(Work instruction): Repeat the first line of the listing and each line after it, exactly, through the line containing "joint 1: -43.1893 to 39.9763".

(Data block):

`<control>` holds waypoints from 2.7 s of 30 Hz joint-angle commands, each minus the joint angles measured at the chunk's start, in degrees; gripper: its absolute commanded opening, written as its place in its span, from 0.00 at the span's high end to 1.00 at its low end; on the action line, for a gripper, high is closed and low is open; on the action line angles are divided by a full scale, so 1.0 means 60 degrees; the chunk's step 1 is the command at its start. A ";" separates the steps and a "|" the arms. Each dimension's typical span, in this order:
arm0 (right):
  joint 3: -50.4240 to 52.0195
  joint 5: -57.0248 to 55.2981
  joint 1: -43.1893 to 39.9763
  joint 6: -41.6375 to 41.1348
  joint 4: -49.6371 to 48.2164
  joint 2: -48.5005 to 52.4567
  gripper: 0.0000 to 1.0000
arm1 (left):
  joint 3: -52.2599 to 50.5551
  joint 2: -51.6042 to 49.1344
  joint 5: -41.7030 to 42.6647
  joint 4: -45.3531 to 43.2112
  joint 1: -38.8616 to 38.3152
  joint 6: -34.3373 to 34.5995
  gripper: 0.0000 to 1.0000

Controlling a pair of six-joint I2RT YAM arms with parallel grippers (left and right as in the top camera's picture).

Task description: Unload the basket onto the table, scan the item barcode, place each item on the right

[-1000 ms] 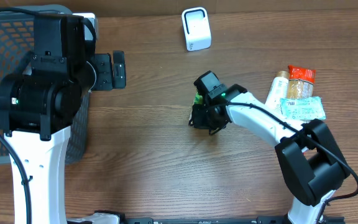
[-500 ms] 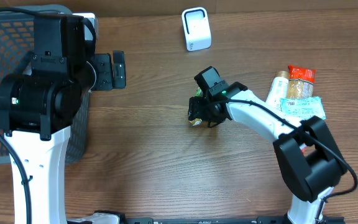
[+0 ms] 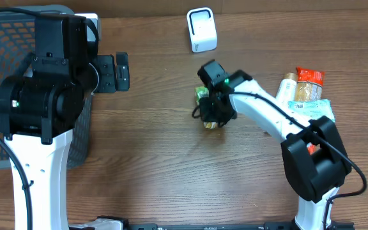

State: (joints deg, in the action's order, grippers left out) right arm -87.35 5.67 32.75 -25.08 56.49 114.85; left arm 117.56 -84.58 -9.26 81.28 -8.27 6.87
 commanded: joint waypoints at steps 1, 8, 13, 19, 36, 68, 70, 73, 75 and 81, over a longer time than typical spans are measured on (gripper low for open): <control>-0.0958 -0.1909 0.0397 0.0769 0.0463 -0.0572 0.96 | 0.0033 -0.0029 -0.0025 -0.0011 -0.0066 -0.0080 0.00; -0.0914 -0.6451 0.1843 0.0688 0.1665 0.0248 0.96 | 0.0033 -0.0033 -0.0022 -0.0011 -0.0066 -0.0080 0.00; -0.0882 -0.7369 0.2393 0.0685 0.2288 0.1271 0.87 | 0.0033 -0.0029 -0.0025 -0.0011 -0.0066 -0.0080 0.00; -0.0885 -0.5858 0.2878 0.0692 0.2393 0.1330 0.41 | 0.0033 -0.0029 -0.0022 -0.0011 -0.0066 -0.0080 0.00; -0.0892 -0.1745 0.1326 0.1239 0.1716 -0.0495 0.24 | 0.0033 -0.0029 -0.0022 -0.0011 -0.0066 -0.0080 0.00; 0.2455 -0.1242 0.1206 0.2721 -0.2076 -0.0463 0.88 | 0.0033 -0.0033 -0.0022 -0.0011 -0.0066 -0.0080 0.00; 0.2237 -0.1140 0.1206 0.2688 -0.1807 -0.0503 0.96 | 0.0033 -0.0029 -0.0025 -0.0011 -0.0066 -0.0080 0.00; 0.1632 -0.0222 0.1096 0.2692 -0.1198 -0.0798 0.96 | 0.0033 -0.0029 -0.0025 -0.0011 -0.0066 -0.0080 0.00; 0.1344 0.0495 0.0922 0.2696 -0.0973 -0.1071 0.96 | 0.0033 -0.0029 -0.0025 -0.0011 -0.0066 -0.0080 0.00; 0.0849 0.5257 -0.0619 0.3319 -0.0831 -0.2226 0.96 | 0.0033 -0.0029 -0.0025 -0.0011 -0.0066 -0.0080 0.00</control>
State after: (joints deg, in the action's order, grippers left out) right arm -78.35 17.52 34.57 -8.40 52.27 109.01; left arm 117.56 -84.58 -9.26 81.28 -8.27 6.85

(Solution):
`<control>` holds waypoints from 2.7 s of 30 Hz joint-angle commands, each minus the joint angles measured at the chunk's start, in degrees; gripper: its absolute commanded opening, written as its place in its span, from 0.00 at the span's high end to 1.00 at its low end; on the action line, for a gripper, high is closed and low is open; on the action line angles are divided by a full scale, so 1.0 means 60 degrees; the chunk's step 1 is the command at its start. A ";" separates the steps and a "|" the arms. Each dimension's typical span, in this order:
arm0 (right):
  joint 3: -50.4240 to 52.0195
  joint 5: -57.0248 to 55.2981
  joint 1: -43.1893 to 39.9763

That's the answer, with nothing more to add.